Using the listing below, print exactly everything from the line with "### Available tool" down to the line with "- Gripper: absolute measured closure", both included, and nothing more.

-------

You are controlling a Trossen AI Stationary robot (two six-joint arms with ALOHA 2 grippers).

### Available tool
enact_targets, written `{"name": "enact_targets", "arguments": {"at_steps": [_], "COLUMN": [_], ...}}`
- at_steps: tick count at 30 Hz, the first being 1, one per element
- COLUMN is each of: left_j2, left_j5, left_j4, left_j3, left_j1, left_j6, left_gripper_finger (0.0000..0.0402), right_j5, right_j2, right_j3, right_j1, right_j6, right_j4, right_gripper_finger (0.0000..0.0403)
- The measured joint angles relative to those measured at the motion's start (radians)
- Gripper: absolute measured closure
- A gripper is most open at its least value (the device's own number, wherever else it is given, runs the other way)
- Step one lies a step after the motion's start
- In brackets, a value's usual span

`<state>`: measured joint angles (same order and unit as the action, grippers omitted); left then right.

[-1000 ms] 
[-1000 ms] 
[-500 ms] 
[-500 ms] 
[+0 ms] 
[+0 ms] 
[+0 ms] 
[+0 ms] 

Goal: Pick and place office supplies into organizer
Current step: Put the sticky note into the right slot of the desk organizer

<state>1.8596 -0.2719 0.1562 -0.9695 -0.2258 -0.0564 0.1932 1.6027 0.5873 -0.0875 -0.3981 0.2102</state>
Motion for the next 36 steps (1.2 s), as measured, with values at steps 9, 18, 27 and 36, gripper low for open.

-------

[Exercise response]
### Available tool
enact_targets, written `{"name": "enact_targets", "arguments": {"at_steps": [_], "COLUMN": [_], ...}}`
- at_steps: tick count at 30 Hz, the first being 1, one per element
- COLUMN is each of: left_j2, left_j5, left_j4, left_j3, left_j1, left_j6, left_gripper_finger (0.0000..0.0402), right_j5, right_j2, right_j3, right_j1, right_j6, right_j4, right_gripper_finger (0.0000..0.0403)
- The measured joint angles relative to those measured at the motion's start (radians)
- Gripper: absolute measured closure

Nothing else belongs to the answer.